Work required ▸
Return each entry exactly, so that nothing in the data differs from the original.
BEGIN
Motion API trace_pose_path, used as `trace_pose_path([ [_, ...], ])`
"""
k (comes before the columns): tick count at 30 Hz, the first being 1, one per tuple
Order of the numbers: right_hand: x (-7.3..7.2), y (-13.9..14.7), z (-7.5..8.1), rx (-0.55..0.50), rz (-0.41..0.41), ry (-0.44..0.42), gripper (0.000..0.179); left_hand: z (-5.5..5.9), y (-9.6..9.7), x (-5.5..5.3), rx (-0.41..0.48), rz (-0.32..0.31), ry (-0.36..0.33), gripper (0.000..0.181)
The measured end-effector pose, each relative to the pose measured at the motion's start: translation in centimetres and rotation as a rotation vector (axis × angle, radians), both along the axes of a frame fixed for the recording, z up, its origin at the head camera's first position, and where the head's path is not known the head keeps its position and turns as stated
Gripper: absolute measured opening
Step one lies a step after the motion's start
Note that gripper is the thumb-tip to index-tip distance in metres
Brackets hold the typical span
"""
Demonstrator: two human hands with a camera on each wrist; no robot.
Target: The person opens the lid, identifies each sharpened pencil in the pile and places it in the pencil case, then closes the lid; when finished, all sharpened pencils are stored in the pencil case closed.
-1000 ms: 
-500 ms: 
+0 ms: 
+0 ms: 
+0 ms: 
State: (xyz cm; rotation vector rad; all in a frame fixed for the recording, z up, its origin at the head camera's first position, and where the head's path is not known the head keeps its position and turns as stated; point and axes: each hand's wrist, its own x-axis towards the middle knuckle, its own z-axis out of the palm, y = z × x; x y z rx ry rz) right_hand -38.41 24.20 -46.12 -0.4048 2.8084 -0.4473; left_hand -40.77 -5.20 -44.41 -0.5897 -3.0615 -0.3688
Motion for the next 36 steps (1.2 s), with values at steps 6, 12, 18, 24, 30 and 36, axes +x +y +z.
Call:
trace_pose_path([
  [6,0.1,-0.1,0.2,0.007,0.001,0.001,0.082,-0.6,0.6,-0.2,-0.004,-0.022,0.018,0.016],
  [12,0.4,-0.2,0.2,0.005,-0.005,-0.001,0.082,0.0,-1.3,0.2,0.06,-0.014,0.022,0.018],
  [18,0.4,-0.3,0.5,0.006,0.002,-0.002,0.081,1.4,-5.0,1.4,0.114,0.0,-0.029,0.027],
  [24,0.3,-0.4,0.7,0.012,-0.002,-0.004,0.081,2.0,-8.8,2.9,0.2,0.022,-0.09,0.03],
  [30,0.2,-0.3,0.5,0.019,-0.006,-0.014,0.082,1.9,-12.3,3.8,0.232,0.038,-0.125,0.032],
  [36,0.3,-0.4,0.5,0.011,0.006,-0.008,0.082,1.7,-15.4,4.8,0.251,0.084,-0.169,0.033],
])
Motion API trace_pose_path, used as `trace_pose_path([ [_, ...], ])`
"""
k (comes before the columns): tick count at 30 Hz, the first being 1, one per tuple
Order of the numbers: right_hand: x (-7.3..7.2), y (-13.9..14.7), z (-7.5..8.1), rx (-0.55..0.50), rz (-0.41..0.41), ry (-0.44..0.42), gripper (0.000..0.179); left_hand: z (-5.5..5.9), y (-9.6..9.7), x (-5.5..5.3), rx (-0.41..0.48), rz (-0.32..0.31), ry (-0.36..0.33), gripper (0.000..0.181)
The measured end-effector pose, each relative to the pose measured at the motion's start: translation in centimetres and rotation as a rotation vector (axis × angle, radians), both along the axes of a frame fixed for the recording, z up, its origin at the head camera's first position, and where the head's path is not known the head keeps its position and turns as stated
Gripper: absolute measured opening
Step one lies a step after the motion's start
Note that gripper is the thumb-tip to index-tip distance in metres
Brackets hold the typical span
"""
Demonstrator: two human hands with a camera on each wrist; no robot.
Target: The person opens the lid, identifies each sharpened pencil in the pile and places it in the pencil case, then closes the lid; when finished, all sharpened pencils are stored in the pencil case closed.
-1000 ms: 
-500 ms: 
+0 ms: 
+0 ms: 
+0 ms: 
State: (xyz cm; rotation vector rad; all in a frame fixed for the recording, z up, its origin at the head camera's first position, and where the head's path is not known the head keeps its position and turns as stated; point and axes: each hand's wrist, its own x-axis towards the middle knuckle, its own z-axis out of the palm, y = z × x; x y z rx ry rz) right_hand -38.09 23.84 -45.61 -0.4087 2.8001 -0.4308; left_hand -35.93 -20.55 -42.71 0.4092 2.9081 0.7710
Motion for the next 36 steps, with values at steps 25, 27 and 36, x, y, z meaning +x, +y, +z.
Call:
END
Output ▸
Motion API trace_pose_path, used as `trace_pose_path([ [_, ...], ])`
"""
k (comes before the columns): tick count at 30 Hz, the first being 1, one per tuple
Order of the numbers: right_hand: x (-7.3..7.2), y (-13.9..14.7), z (-7.5..8.1), rx (-0.55..0.50), rz (-0.41..0.41), ry (-0.44..0.42), gripper (0.000..0.179); left_hand: z (-5.5..5.9), y (-9.6..9.7), x (-5.5..5.3), rx (-0.41..0.48), rz (-0.32..0.31), ry (-0.36..0.33), gripper (0.000..0.181)
The measured end-effector pose, each relative to the pose measured at the motion's start: translation in centimetres and rotation as a rotation vector (axis × angle, radians), both along the axes of a frame fixed for the recording, z up, its origin at the head camera's first position, and where the head's path is not known the head keeps its position and turns as stated
Gripper: absolute measured opening
Step one lies a step after the motion's start
Note that gripper is the thumb-tip to index-tip distance in metres
Brackets hold the typical span
"""
Demonstrator: two human hands with a camera on each wrist; no robot.
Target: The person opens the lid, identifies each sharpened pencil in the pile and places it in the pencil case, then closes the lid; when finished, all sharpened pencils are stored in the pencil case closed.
-1000 ms: 
-500 ms: 
+0 ms: 
+0 ms: 
+0 ms: 
State: (xyz cm; rotation vector rad; all in a frame fixed for the recording, z up, its origin at the head camera's first position, and where the head's path is not known the head keeps its position and turns as stated; point and axes: each hand's wrist, its own x-axis towards the middle knuckle, its own z-axis out of the palm, y = z × x; x y z rx ry rz) right_hand -38.41 24.20 -46.12 -0.4048 2.8084 -0.4473; left_hand -40.77 -5.20 -44.41 -0.5897 -3.0615 -0.3688
Motion for the next 36 steps (1.2 s), with values at steps 6, 12, 18, 24, 30 and 36, axes +x +y +z.
Call:
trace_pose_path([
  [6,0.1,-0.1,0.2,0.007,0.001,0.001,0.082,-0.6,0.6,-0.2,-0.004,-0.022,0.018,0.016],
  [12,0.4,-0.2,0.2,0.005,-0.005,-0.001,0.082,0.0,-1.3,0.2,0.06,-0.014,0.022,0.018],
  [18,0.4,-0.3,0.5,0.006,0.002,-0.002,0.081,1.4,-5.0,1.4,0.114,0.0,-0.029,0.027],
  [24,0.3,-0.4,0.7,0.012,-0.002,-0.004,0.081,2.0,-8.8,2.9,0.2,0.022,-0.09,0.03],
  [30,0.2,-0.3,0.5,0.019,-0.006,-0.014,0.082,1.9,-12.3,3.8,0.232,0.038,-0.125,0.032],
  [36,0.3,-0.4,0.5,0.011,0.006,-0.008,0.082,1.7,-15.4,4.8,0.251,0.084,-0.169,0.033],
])
Motion API trace_pose_path, used as `trace_pose_path([ [_, ...], ])`
"""
k (comes before the columns): tick count at 30 Hz, the first being 1, one per tuple
Order of the numbers: right_hand: x (-7.3..7.2), y (-13.9..14.7), z (-7.5..8.1), rx (-0.55..0.50), rz (-0.41..0.41), ry (-0.44..0.42), gripper (0.000..0.179); left_hand: z (-5.5..5.9), y (-9.6..9.7), x (-5.5..5.3), rx (-0.41..0.48), rz (-0.32..0.31), ry (-0.36..0.33), gripper (0.000..0.181)
The measured end-effector pose, each relative to the pose measured at the motion's start: translation in centimetres and rotation as a rotation vector (axis × angle, radians), both along the axes of a frame fixed for the recording, z up, its origin at the head camera's first position, and where the head's path is not known the head keeps its position and turns as stated
Gripper: absolute measured opening
Step one lies a step after the motion's start
Note that gripper is the thumb-tip to index-tip distance in metres
Brackets hold the typical span
"""
Demonstrator: two human hands with a camera on each wrist; no robot.
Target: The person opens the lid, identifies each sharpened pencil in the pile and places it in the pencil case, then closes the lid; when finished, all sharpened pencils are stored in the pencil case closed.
-1000 ms: 
-500 ms: 
+0 ms: 
+0 ms: 
+0 ms: 
State: (xyz cm; rotation vector rad; all in a frame fixed for the recording, z up, its origin at the head camera's first position, and where the head's path is not known the head keeps its position and turns as stated; point and axes: each hand's wrist, its own x-axis towards the middle knuckle, its own z-axis out of the palm, y = z × x; x y z rx ry rz) right_hand -38.09 23.84 -45.61 -0.4087 2.8001 -0.4308; left_hand -35.93 -20.55 -42.71 0.4092 2.9081 0.7710
Motion for the next 36 steps, with values at steps 25, 27 and 36, x, y, z meaning +x, +y, +z.
Call:

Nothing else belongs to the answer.